"Usually, no one will punish people for using electronics cigarettes in public places," said the man, who declined to give his name. "You can smoke one right here in the mall and no one will care."
Zhang Jianshu, head of the Beijing Tobacco Control Association, said the vaping trend is an emerging social problem. "We have received complaints about the unlimited use of e-cigarettes in public places," he said.
However, a lack of regulations means that "at present we can do nothing about it. Besides, traditional cigarettes are, of course, our top priority for tobacco control," he said.
The Beijing government has opened two public platforms－a telephone hotline (12320) and a public account on WeChat, a popular instant messaging platform－to allow people to report smoking in violation of the capital's ban.
Zhang warned the public, particularly young people, to be wary of "rampant media hype" that markets e-cigarettes as an aid for people who want to quit or control smoking, or as a "cool" accessory.
This emerging threat has been felt in other countries, such as the US, where the use of e-cigarettes among middle and high school students tripled last year from 2013, according to the US Centers for Disease Control and Prevention and the Food and Drug Administration's Center for Tobacco Products.
Findings from the 2014 US National Youth Tobacco Survey showed that the use of e-cigarettes－defined as at least one day in the past 30－among high school students rose to 13.4 percent last year from 4.5 percent in 2013, or from about 660,000 students to 2 million.
Use among US middle school students at least tripled to 3.9 percent last year from 1.1 percent in 2013, which translates as 450,000 students from 120,000. It was the first time since 2011, when the survey began collecting data on e-cigarettes, that their use has surpassed that of conventional cigarettes.
Last year, the World Health Organization published a report urging a ban on the use of e-cigarettes indoors and called for tougher controls. The report concluded that there is little evidence e-cigarettes help smokers to quit, and they pose a "toxicant emissions" risk to nonsmokers nearby.
"Legal steps need to be taken to end the use of e-cigarettes in public indoor spaces and workplaces, and their sale to children should be banned," the organization said. The WHO recommended that producers should not be allowed to advertise the devices as 'smoking cessation aids' until they can provide scientific evidence. It also called for a ban on liquid tobaccos flavored with sweet-tasting fruits or alcohol, which may encourage young people to try e-cigarettes.
The regulation and management of e-cigarettes varies from country to country, according to Gan from the International Union against Tuberculosis and Lung Disease.
Brazil banned e-cigarettes in 2009, but they can still be bought online or via the black market. Canada followed suit in the same year by prohibiting domestic sales of e-cigarettes that contain nicotine. In 2013, Spain became the first country to ban their use in public places.

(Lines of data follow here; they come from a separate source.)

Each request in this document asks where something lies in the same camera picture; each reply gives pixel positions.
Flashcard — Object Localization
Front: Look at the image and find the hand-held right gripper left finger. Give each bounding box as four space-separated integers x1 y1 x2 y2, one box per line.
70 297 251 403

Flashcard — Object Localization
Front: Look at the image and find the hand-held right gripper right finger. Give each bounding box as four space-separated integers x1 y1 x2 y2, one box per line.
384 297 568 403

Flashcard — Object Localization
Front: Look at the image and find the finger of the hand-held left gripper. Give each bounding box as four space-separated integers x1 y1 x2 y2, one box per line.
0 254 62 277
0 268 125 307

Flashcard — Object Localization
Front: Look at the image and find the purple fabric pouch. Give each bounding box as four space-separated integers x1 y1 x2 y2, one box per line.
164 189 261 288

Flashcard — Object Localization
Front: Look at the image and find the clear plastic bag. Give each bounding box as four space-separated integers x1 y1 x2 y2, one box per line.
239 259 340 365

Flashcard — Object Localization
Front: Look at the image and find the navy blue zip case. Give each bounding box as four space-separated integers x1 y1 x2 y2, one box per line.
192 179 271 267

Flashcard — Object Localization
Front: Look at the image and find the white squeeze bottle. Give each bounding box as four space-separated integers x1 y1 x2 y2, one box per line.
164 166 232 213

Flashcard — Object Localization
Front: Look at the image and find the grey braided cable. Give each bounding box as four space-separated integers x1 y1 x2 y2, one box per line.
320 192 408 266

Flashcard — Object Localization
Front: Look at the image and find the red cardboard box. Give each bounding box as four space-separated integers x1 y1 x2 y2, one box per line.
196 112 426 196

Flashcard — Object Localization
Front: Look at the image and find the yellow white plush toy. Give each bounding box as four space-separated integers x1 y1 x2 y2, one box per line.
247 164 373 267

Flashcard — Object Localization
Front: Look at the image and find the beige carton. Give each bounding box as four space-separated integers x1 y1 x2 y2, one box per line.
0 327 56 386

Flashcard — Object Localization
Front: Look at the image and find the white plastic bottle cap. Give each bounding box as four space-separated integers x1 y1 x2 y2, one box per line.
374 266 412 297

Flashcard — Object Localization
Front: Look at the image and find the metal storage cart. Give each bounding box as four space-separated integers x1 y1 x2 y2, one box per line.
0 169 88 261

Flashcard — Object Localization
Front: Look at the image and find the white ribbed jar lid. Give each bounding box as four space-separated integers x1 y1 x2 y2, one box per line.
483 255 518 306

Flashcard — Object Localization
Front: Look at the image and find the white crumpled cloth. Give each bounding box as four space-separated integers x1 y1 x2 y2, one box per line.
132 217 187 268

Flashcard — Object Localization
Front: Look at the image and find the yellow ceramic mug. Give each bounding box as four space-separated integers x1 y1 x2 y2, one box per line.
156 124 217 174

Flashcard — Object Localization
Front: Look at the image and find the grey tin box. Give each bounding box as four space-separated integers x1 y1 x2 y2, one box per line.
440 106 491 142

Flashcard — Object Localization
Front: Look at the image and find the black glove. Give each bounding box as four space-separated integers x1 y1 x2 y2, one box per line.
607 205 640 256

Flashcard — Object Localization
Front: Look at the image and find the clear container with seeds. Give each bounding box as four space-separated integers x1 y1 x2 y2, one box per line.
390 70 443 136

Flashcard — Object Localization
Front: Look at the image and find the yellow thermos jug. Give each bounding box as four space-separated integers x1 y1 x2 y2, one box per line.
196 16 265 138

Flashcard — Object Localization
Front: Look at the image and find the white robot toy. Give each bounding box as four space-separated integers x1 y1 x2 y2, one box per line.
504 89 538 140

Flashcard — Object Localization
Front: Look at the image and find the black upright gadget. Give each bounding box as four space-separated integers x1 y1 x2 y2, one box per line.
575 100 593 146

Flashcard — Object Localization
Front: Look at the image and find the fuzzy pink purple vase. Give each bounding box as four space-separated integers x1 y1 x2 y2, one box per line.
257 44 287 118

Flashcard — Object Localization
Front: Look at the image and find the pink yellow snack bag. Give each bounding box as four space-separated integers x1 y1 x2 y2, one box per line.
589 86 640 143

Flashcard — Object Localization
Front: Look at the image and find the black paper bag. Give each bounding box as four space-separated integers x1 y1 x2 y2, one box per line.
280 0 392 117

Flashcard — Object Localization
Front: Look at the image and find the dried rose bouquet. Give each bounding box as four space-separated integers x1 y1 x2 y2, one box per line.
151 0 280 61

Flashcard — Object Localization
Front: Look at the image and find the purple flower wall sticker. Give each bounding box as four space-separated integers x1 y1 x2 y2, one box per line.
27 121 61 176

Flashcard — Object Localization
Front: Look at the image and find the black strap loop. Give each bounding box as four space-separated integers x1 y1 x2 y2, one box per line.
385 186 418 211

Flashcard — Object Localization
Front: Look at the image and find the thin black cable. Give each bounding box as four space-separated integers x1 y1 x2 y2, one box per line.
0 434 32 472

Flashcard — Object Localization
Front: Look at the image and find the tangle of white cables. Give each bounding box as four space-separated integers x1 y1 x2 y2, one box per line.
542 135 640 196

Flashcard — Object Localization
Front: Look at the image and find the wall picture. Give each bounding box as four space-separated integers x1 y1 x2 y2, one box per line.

In the UK, the product has been regulated by the health authorities since June 2013. However, a recent study commissioned by the UK Department of Health concluded that electronic cigarettes are around 95 percent less harmful than conventional tobacco and should be promoted as a tool to help smokers quit.
Margaret Chan, the WHO's director-general, expressed concern and urged caution. "E-cigarettes will prompt young people to take up smoking. I recommend that national governments ban, or at least regulate, them," she said.
Douglas Bettcher, director of the WHO's Department for the Prevention of Noncommunicable Diseases, called for more research. "We want to maximize the potential health opportunities and minimize the number of nonsmokers taking up e-cigarettes," he said.
China plans controls
Mao Qun'an, spokesman for China's National Health and Family Planning Commission, said the government is planning a pre-emptive strike to protect the public from e-cigarettes, and will soon regulate their production, sale and use.
"E-cigarettes have rapidly become popular throughout the world, but the health authorities will coordinate the related agencies and lobby for regulation of the sector," Mao said. however, he conceded that uncertainties still exist regarding issues such as who will be targeted and the measures that will be taken.
He said more research is required to discover an effective solution, but insisted that new regulations will be formulated soon: "China will act quickly to protect her people, especially as this is a crucial time for general tobacco control in the country."